The main problem is highly related to the view object itself, which has grown organically. The main goal of this discussion is to separate concerns from the view object (reduce its capabilities) to creates an API that is loosely coupled (that is, 3 interfaces that deal with: Configuration, Data Source and Rendering). An anecdotal evidence is that this object is known to be the heart of the system.
Do you remember the original black-and-white movie The Blob? Perhaps you saw only the recent remake. In either case, the story line was almost the same: A drip-sized, jellylike alien life form from outer space somehow makes it to Earth.
Whenever the jelly thing eats (usually unsuspecting earthlings), it grows. Meanwhile, incredulous earthlings panic and ignore the one crazy scientist who knows what’s happening. Many more people are eaten before they come to their senses. Eventually, the Blob grows so large that it threatens to wipe out the entire planet.

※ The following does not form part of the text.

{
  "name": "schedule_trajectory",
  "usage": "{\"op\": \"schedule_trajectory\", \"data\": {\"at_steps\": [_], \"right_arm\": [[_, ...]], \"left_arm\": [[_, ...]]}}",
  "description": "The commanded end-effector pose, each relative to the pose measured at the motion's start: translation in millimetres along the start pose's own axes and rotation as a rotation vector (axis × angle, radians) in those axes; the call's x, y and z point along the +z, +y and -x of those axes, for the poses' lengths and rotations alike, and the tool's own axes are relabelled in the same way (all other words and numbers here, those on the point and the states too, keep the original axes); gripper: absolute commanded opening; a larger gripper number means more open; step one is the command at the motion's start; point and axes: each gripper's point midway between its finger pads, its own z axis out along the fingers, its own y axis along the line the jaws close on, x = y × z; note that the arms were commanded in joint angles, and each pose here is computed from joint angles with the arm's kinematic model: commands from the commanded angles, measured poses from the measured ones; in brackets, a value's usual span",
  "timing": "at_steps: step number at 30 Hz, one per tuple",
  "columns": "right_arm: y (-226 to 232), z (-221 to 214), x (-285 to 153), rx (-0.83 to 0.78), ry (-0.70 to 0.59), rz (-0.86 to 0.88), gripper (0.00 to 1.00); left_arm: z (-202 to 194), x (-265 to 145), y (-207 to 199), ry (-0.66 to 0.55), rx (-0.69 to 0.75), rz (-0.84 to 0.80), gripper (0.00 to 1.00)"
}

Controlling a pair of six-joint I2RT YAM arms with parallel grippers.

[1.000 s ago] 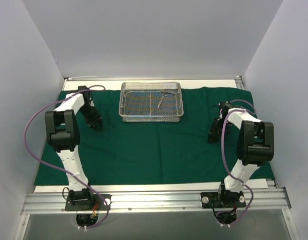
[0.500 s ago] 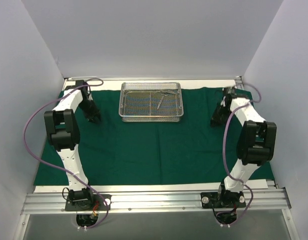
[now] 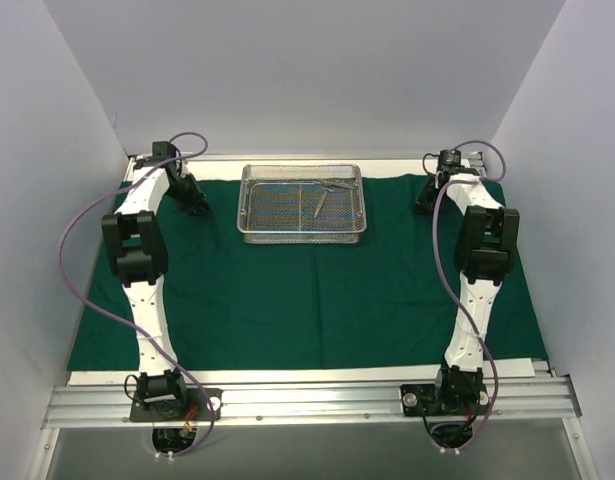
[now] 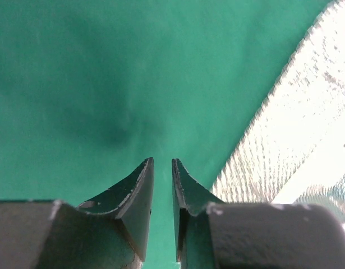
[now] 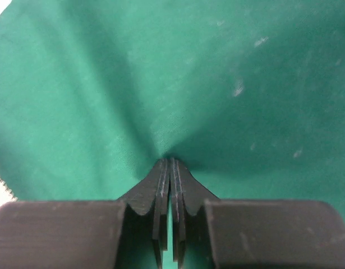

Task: Open and lay out the surgical kit
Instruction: Smooth out the surgical kit at the center of the board.

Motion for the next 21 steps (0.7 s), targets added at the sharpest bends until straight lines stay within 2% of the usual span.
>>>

The movie is a good analogy for the View class, which consumes entire object-oriented architectures.
Figure 1 The Blob.
This is characterized by a class diagram composed of a single complex controller class sourrounded by other data classes, as shown in figure 2. The key problem here is that the majority of the responsibilities are allocated to this class. Thus making the "API" completely unusable.
Here we have a software module that is given responsibilities that overlap most other parts of the system for system control or system management. The View class contains the majority of the process, and the other objects contain the data. Architectures with the Blob have separated process from data; in other words, they are procedural-style rather than object-oriented architectures.
Figure 2 View Class.
A procedural design separates process from data, whereas an object-oriented design merges process and data models, along with partitions. The allocation of responisibilities is not repartitioned during system evolution, so that one module becomes predominant. The is often accompanied by unecessary code, making it hard to differentiate between the useful functionality of the View Class and no-longer-used code.
Some funny facts:
- render method. The doc says: "Render this view for a certain display. Note: You should better use just the preview function if you want to render a view."

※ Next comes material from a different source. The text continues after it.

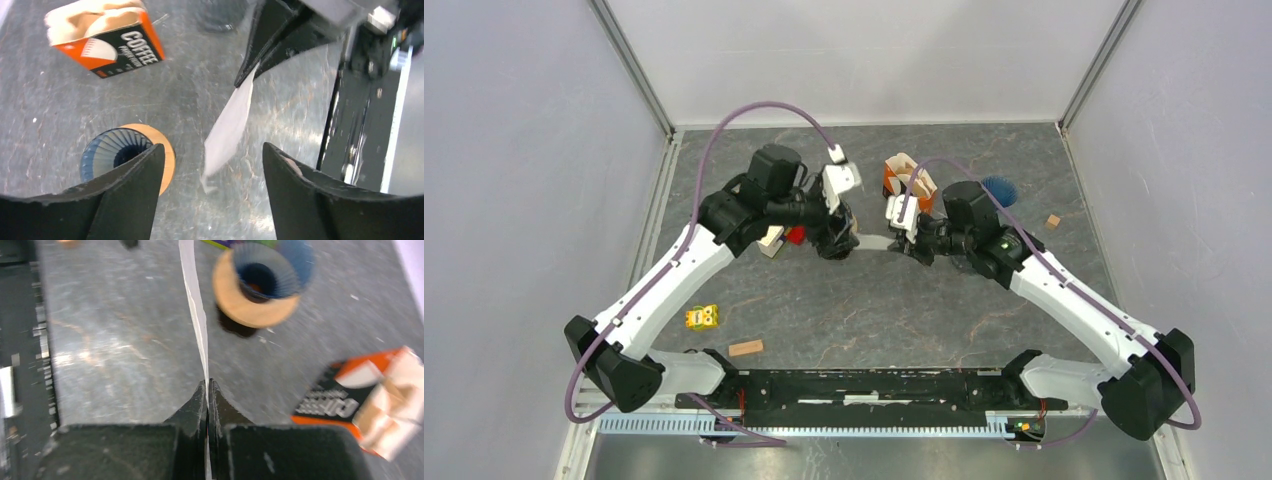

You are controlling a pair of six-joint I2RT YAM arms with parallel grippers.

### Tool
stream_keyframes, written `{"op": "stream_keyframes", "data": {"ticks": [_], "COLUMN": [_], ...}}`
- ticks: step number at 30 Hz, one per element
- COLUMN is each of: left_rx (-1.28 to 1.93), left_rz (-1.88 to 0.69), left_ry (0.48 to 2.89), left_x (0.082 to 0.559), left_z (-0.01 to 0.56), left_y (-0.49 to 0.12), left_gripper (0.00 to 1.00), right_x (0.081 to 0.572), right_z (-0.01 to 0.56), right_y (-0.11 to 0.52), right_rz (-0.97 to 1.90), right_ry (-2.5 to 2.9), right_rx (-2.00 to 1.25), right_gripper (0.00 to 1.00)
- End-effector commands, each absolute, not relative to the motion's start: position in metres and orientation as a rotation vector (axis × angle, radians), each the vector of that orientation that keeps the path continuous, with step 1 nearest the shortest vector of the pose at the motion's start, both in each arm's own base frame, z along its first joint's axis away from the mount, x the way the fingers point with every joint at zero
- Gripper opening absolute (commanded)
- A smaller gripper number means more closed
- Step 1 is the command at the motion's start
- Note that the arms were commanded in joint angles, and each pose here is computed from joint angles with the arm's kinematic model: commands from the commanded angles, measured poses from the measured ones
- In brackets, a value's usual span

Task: Place the coffee filter in the dripper
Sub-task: Place the coffee filter in the coffee dripper.

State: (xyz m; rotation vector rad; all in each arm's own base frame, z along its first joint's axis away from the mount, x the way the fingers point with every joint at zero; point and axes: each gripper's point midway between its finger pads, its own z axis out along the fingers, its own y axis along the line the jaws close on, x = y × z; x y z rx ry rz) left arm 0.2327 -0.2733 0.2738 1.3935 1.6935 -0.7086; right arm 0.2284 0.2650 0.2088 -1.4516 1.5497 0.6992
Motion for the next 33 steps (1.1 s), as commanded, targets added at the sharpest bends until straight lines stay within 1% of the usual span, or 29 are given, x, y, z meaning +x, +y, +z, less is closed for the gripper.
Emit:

- execute_display method. "To be called externally by whatever mechanism invokes the view, such as a page callback, hook_block, etc. [...] This function should NOT be used by anything external as this returns data in the format specified by the display. [...]". - WTF ?!
- Private/protected methods are not really privates, they are public with an underscore as prefix to the function name.

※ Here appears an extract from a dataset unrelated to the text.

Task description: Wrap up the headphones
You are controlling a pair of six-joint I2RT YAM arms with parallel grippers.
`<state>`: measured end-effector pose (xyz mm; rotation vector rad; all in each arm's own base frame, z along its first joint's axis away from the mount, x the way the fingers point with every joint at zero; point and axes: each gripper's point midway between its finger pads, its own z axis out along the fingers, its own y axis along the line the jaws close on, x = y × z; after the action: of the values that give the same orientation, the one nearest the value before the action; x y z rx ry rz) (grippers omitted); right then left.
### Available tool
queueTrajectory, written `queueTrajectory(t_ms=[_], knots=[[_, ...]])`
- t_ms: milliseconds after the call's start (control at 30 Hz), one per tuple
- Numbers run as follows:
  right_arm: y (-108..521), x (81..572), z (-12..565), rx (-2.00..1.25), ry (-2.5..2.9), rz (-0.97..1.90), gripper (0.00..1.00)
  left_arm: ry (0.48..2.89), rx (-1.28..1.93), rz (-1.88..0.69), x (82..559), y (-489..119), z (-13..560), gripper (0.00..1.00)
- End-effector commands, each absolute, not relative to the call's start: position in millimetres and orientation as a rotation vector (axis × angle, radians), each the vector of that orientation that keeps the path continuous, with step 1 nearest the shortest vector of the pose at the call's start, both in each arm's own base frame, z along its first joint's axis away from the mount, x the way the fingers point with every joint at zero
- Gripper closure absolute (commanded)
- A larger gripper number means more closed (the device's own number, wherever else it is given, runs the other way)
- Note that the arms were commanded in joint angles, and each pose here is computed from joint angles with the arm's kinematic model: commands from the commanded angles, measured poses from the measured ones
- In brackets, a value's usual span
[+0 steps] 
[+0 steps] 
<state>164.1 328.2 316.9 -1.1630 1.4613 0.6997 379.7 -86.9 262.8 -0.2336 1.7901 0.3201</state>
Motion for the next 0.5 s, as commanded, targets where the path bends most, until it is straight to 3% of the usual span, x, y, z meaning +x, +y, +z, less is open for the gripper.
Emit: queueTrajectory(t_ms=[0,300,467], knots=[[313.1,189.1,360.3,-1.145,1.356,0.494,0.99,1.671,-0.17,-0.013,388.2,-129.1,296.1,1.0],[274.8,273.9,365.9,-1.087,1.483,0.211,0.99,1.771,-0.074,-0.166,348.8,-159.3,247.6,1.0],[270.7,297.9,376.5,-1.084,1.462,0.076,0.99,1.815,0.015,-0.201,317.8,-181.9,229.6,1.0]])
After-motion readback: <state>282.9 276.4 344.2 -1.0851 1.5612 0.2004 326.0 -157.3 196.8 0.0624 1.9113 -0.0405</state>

- There is a mix-and-match of camelCase functions and php_procedural_style function name.
- An evil copy method.
- A clone_view method having a sudden clarity about itself: "Because views are complicated objects within objects [...]" - mhhh
- There is a very curious fix_missing_relationships method that would need some love/reconsideration.
- The View::views_object_types() make me think of the speech by David Zuelke Designing HTTP interfaces and RESTful Web Services. Especially the slide 77 about the Twitter API: DELETE api.twitter.com/l/status/destroy/12345.json. "DELETE destroy", RPC much ?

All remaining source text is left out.